犬はじゃれてよく壁に飛び付きますし、猫は爪の長さを調整するために壁などで爪とぎを行います。そのため、ペットリフォームでは腰壁を設置することがよくあります。腰壁とは、大人の腰の下あたり(おおむね90cm)までの高さの、仕上げ方が違う壁です。ペットリフォームでは、表面が硬くてつるつるした、爪がひっかかりにくい素材や壁紙を選ぶのがポイントです。ペット対応であれば、ひっかきキズに強く、また汚れも落ちやすいので安心です。

洗面台

洗面台

汚れや臭い、ノミなどを防ぐためのシャンプーは欠かせません。洗面台をペット用にリフォームすることで、小型犬であれば自宅でもこまめにシャンプーを行えます。もちろん一般的な洗面台でもシャンプーはできますが、ペット用の洗面台であれば、便利な機能が備わっています。機器によって異なりますが、ペットが立ちやすいように底部がフラットになっている(通常はさらに専用のマットを敷いて滑りにくくします)、リード用のフックが付いている、両手が使えるようにシャワーを前面に固定できたり足で水栓を操作できたりする、といった機能が備わっています。

ペットドア

室内のドアなどを、小さなくぐり戸が付いたドアに変更すれば、ペットが部屋を自由に行き来することができます。ドアを開け閉めする手間が省け、夜中にドアをひっかく音で目が覚めるといったストレスもなくなります。また、ドアを開けっ放しにしておくこともなくなるので、冷暖房効果も高まります。

窓・サッシ

窓やサッシには遮音性の高いものを選びましょう。ペットにとってはストレスになることがある、人には聞こえない音を防ぐと同時に、家の中の鳴き声も外に漏れにくくなります。二重ガラスや防音サッシは断熱性も高いので省エネにもつながります。また、換気口についても防音できれば、鳴き声などの対策になります。

工事中のペットへのケア

リフォームが始まると、大きな物音やホコリが出たり、多くの見知らぬ人が出入りしたりします。人はもちろん、ペットにとってもストレスになります。実際、こうした環境の変化によるストレスからペットが体調を崩す事例は数多くあります。
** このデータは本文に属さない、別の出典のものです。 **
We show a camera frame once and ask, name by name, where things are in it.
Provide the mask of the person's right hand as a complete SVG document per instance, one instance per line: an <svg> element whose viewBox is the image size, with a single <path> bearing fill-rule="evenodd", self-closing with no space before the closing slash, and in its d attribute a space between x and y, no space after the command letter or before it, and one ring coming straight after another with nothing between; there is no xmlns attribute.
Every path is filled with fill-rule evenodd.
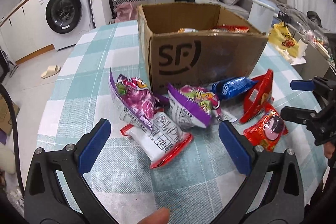
<svg viewBox="0 0 336 224"><path fill-rule="evenodd" d="M335 151L335 145L330 141L323 145L324 155L327 159L331 159Z"/></svg>

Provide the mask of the person's left hand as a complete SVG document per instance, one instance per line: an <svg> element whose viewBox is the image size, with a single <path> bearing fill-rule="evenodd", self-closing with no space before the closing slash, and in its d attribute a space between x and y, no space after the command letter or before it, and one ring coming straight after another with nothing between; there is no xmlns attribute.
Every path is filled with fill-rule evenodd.
<svg viewBox="0 0 336 224"><path fill-rule="evenodd" d="M138 224L168 224L169 219L170 211L168 208L163 207L139 221Z"/></svg>

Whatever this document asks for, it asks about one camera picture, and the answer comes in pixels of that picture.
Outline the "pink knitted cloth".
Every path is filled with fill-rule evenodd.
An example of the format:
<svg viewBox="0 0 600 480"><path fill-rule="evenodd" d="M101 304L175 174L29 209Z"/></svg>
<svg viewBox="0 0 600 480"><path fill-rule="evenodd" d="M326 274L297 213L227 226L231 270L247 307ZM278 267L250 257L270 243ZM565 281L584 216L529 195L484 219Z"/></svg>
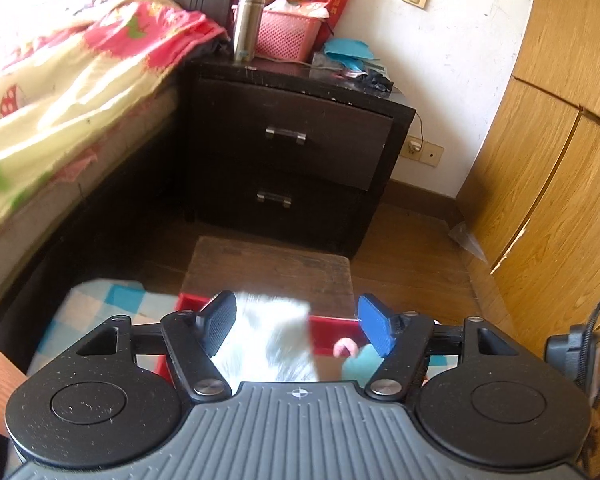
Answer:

リフォーム中は、ペットを工事場所からなるべく遠ざけることがポイントです。事前に、工事を行う場所からなるべく離れた部屋にペットがくつろげるスペースやトイレを確保しておきましょう。また、とくに大きな音や臭いが出る工事の場合は、外へ連れ出す、ペットホテルなどへ預けるといった対策も検討しておきましょう。

また、リフォーム中は機器の搬入や人の出入りが多くなるため、玄関や門扉、窓などが開けっ放しになることがあります。ペットが外に飛び出して迷子になるというケースもよくあるので、場合によっては、ゲージに入れる、リードを付けるといったことも必要です。